* [Exercise directions]: In the listing below, a line holding "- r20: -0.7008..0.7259" and a line holding "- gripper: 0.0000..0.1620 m" mark the range. Retype both exactly, with all lines between them.

* [Given material]:
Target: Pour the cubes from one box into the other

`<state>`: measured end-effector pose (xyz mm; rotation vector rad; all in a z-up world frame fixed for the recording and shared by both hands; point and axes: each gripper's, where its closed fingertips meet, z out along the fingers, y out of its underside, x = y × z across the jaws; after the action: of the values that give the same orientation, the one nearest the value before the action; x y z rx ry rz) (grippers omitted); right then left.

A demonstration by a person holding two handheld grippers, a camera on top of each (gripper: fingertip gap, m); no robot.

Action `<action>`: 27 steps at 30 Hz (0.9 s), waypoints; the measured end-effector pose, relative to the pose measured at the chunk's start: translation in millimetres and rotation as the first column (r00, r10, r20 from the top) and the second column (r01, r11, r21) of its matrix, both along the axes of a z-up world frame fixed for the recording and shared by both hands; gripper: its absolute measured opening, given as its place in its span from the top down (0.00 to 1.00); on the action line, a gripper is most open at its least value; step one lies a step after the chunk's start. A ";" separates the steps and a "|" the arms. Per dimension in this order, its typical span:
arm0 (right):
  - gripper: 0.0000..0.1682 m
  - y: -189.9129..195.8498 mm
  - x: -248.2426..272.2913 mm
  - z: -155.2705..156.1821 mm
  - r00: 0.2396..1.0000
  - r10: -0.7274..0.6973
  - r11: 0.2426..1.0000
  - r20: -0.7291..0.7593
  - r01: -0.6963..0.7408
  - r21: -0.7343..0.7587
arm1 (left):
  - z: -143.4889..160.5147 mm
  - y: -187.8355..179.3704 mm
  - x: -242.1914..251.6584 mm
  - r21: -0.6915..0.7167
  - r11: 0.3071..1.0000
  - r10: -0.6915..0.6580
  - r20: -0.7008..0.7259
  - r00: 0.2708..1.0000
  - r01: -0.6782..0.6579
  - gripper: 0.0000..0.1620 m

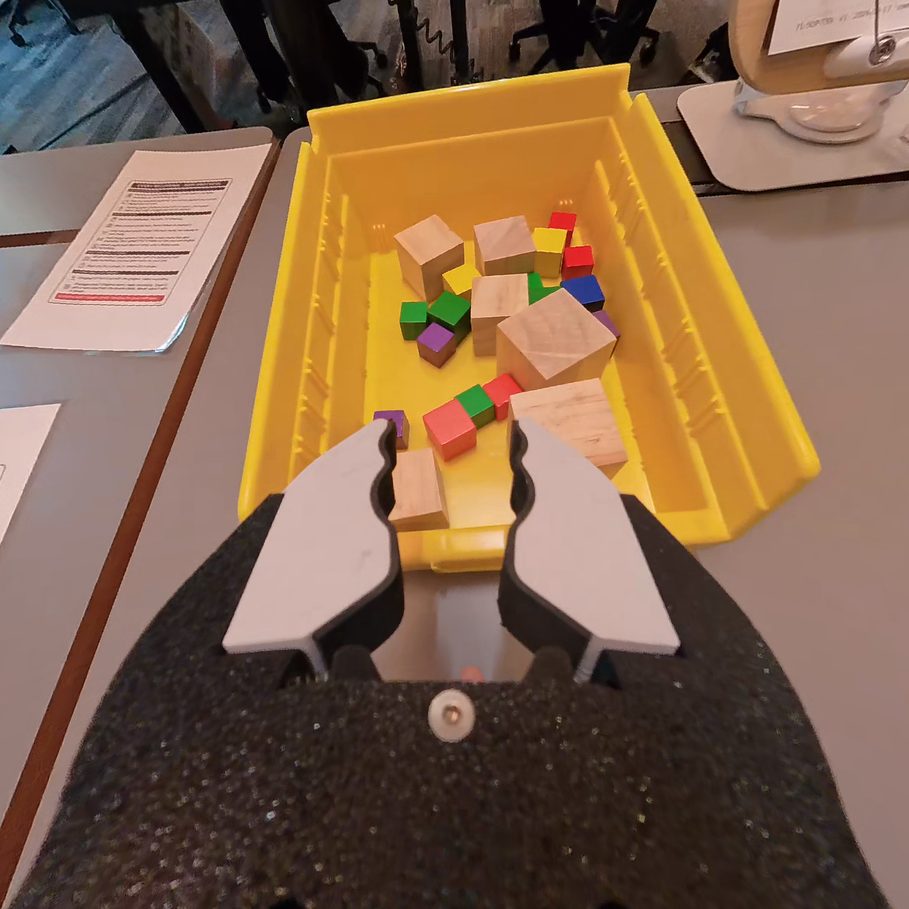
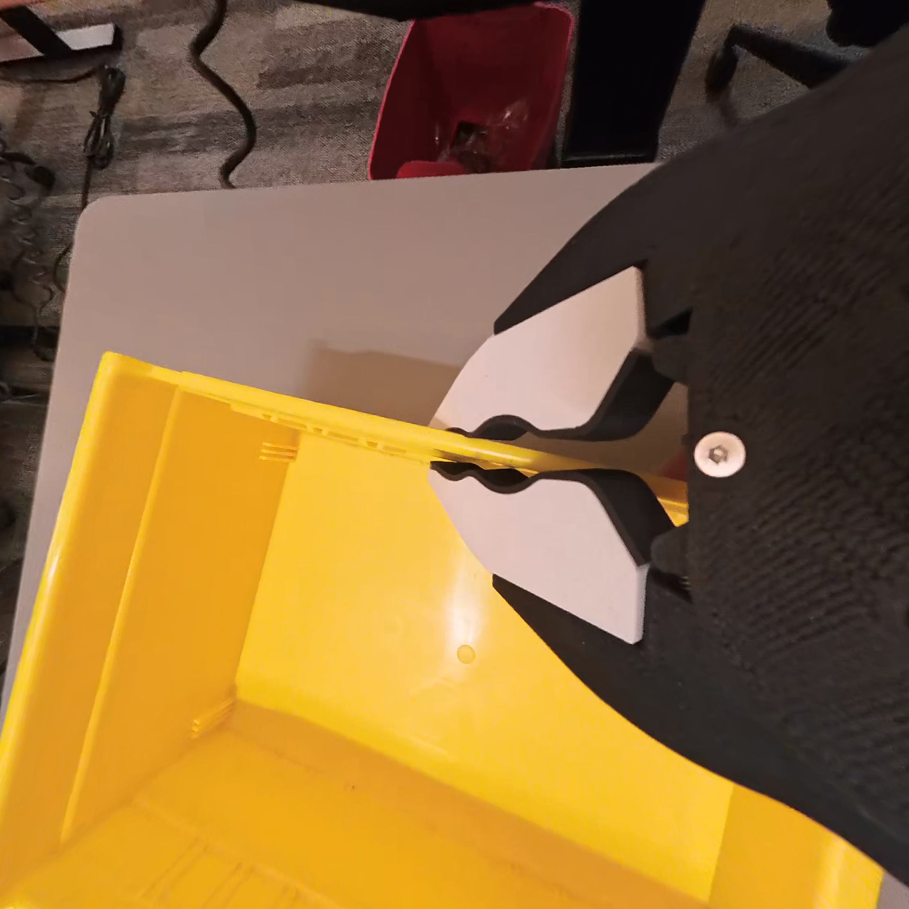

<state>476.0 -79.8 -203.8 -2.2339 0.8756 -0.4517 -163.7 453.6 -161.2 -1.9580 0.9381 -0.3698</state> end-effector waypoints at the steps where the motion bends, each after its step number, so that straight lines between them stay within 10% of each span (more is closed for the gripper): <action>1: 0.96 1.7 1.2 0.0 1.000 0.007 1.000 0.001 -0.007 -0.004 | 0.8 -1.0 -1.8 0.001 1.000 -0.002 -0.001 1.000 0.002 0.73; 11: 0.76 9.4 -22.0 107.5 0.974 -0.064 0.991 0.218 0.036 0.131 | 4.8 -2.7 -35.4 -0.009 1.000 -0.016 -0.006 1.000 0.016 0.73; 16: 0.53 115.9 -141.1 137.1 0.983 0.162 0.941 0.088 -0.181 0.285 | 10.0 9.4 -41.9 -0.046 0.999 -0.018 0.008 1.000 0.018 0.71; 27: 0.48 352.8 -396.6 95.8 0.816 0.577 0.748 -0.024 -0.516 0.418 | 0.5 89.6 -45.3 -0.128 0.990 0.023 -0.213 0.977 -0.052 0.67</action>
<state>79.5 273.0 -108.0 -2.0264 0.2944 0.1716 -209.0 543.2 -160.6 -2.1652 1.0312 -0.2093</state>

* [Reply to the exercise]:
  - r20: -0.7008..0.7259
  - r00: 0.2708..1.0000
  - r01: -0.6782..0.6579
  - gripper: 0.0000..0.1620 m

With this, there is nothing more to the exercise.